──────── ENTRIES SUPPLIED ────────
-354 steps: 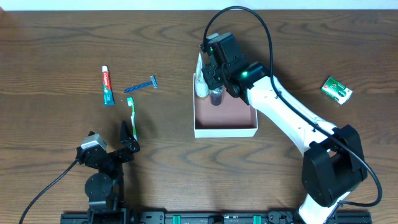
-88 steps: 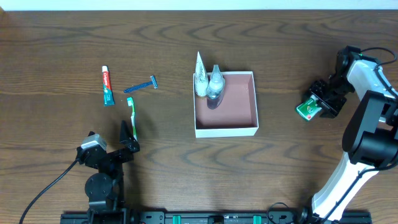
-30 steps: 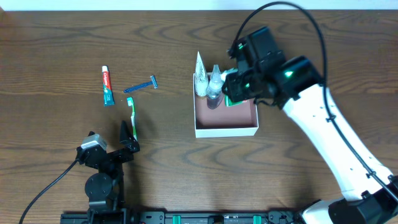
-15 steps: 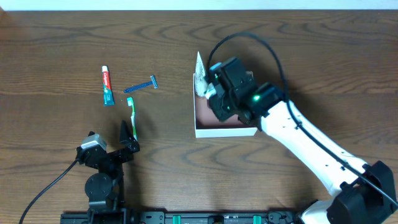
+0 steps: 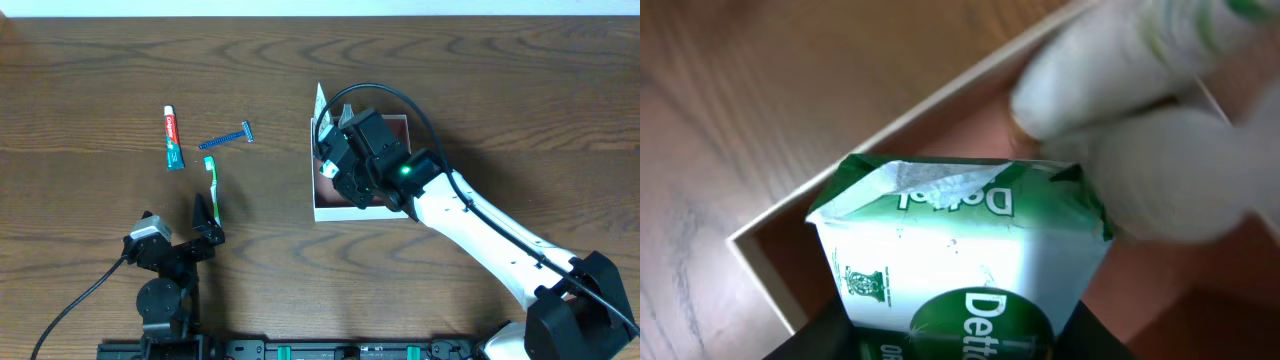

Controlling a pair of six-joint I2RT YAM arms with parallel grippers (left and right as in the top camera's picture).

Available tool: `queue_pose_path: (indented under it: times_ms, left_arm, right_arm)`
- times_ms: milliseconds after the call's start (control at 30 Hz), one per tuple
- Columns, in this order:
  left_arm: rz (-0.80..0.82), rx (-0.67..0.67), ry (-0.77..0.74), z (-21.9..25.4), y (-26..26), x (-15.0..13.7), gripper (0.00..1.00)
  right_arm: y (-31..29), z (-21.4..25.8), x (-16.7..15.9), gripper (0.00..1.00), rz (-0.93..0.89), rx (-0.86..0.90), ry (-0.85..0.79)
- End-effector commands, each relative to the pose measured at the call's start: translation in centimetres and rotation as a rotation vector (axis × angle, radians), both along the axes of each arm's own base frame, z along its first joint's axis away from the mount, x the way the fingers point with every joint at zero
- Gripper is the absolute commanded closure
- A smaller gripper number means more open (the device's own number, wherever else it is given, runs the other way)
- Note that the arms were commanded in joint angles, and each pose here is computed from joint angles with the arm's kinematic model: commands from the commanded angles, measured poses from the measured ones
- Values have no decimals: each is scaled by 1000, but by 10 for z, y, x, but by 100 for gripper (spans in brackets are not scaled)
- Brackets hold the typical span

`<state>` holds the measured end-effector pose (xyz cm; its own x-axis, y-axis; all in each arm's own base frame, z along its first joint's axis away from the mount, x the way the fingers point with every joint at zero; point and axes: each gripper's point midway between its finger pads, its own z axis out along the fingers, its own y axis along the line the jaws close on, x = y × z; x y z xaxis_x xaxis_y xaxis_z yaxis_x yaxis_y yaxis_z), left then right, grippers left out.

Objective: Pack container
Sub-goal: 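Carry the Dettol bar with the right gripper into the box's front left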

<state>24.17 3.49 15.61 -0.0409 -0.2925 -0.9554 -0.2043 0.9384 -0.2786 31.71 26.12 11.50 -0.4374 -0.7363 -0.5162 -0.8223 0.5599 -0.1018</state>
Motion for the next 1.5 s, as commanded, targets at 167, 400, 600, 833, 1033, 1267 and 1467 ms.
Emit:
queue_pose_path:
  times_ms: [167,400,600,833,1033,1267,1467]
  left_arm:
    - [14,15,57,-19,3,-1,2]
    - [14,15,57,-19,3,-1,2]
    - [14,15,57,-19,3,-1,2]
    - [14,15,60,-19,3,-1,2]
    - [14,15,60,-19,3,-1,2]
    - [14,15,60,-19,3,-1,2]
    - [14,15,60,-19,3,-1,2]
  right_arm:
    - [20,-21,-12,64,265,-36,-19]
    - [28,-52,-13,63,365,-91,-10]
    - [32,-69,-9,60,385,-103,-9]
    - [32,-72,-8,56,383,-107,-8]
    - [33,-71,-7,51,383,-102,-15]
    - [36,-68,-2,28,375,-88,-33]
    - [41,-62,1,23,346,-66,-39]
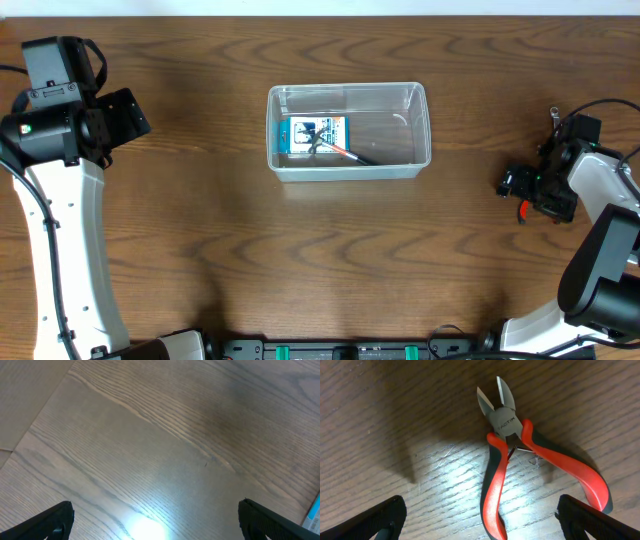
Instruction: Pack container
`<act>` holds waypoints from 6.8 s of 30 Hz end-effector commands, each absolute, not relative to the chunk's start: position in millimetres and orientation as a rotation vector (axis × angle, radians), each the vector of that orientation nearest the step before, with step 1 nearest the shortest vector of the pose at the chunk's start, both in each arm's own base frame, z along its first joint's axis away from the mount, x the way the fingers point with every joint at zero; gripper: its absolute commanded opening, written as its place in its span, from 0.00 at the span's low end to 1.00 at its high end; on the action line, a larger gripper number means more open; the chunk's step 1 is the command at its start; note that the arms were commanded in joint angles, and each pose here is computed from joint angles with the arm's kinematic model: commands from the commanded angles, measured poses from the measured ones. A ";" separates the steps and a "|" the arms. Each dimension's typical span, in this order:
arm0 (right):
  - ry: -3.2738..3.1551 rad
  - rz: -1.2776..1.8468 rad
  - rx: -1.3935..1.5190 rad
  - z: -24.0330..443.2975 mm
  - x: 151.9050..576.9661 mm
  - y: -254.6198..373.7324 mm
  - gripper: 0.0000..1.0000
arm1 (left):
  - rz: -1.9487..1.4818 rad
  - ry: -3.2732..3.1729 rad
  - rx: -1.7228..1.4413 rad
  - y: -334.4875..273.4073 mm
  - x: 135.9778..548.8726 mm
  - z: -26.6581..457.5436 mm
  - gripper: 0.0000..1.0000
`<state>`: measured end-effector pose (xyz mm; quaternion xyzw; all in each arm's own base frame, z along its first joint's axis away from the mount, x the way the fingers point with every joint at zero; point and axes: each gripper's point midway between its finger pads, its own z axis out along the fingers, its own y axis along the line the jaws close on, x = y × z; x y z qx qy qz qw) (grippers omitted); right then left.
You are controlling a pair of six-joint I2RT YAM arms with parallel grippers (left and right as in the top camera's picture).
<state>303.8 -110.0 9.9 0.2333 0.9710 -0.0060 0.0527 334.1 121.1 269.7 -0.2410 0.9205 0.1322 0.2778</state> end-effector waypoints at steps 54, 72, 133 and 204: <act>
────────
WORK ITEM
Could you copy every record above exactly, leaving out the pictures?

ANSWER SPACE
-354 steps: 
-88 steps: 
-30 steps: 
-15 steps: 
+0 steps: 

Controlling a pair of six-joint I2RT YAM arms with parallel grippers (left and right as in the top camera's picture).

Available tool: `queue_pose_path: (indented under it: times_ms, left_arm, right_arm)`
- times_ms: milliseconds after the call's start (control at 30 Hz), one per tuple
- Columns, in this order:
  left_arm: rz (-0.80..0.82), rx (-0.67..0.67), ry (-0.77..0.74), z (-21.9..25.4), y (-26..26), x (-15.0..13.7), gripper (0.00..1.00)
  right_arm: y (-31..29), z (-21.4..25.8), x (-16.7..15.9), gripper (0.00..1.00), rz (-0.93..0.89), rx (-0.86..0.90), ry (-0.85..0.79)
- End-effector commands, each relative to the pose measured at the call's start: translation in centimetres and rotation as a rotation vector (axis × angle, radians), both along the axes of each arm's own base frame, z along its first joint's axis away from the mount, x the way the fingers point with every joint at zero
- Gripper is the absolute commanded closure
- A smaller gripper number means more open (the device's own number, wherever else it is given, runs the other way)
- Note that the arms were commanded in joint angles, and each pose here is computed from joint angles with the arm's kinematic model: commands from the commanded angles, measured poses from the measured ones
- Values have no decimals: each is scaled by 1000, but by 10 for z, y, x, but by 100 for gripper (spans in brackets are not scaled)
- Brackets hold the typical span

`<state>` holds the measured end-effector pose (xyz cm; its own x-axis, y-axis; all in each arm's own base frame, z along its first joint's axis away from the mount, x the way the fingers point with every joint at zero; point and axes: each gripper's point midway between its finger pads, its own z axis out along the fingers, its own y axis along the line the jaws close on, x = y × z; x y z xaxis_x xaxis_y xaxis_z yaxis_x yaxis_y yaxis_z), left then right, grippers left out.

Objective: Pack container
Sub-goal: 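Carry the Dettol bar with the right gripper into the box's front left
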
<state>24.17 3.49 15.61 -0.0409 -0.2925 -0.9554 -0.2043 0.9384 -0.2786 31.71 26.12 11.50 -0.4374 -0.7363 -0.5162 -0.8223 0.5599 -0.1018</state>
Motion for the next 1.5 s, as commanded, targets at 167, 400, 600, 833, 1033, 1267 and 1467 ms.
Emit:
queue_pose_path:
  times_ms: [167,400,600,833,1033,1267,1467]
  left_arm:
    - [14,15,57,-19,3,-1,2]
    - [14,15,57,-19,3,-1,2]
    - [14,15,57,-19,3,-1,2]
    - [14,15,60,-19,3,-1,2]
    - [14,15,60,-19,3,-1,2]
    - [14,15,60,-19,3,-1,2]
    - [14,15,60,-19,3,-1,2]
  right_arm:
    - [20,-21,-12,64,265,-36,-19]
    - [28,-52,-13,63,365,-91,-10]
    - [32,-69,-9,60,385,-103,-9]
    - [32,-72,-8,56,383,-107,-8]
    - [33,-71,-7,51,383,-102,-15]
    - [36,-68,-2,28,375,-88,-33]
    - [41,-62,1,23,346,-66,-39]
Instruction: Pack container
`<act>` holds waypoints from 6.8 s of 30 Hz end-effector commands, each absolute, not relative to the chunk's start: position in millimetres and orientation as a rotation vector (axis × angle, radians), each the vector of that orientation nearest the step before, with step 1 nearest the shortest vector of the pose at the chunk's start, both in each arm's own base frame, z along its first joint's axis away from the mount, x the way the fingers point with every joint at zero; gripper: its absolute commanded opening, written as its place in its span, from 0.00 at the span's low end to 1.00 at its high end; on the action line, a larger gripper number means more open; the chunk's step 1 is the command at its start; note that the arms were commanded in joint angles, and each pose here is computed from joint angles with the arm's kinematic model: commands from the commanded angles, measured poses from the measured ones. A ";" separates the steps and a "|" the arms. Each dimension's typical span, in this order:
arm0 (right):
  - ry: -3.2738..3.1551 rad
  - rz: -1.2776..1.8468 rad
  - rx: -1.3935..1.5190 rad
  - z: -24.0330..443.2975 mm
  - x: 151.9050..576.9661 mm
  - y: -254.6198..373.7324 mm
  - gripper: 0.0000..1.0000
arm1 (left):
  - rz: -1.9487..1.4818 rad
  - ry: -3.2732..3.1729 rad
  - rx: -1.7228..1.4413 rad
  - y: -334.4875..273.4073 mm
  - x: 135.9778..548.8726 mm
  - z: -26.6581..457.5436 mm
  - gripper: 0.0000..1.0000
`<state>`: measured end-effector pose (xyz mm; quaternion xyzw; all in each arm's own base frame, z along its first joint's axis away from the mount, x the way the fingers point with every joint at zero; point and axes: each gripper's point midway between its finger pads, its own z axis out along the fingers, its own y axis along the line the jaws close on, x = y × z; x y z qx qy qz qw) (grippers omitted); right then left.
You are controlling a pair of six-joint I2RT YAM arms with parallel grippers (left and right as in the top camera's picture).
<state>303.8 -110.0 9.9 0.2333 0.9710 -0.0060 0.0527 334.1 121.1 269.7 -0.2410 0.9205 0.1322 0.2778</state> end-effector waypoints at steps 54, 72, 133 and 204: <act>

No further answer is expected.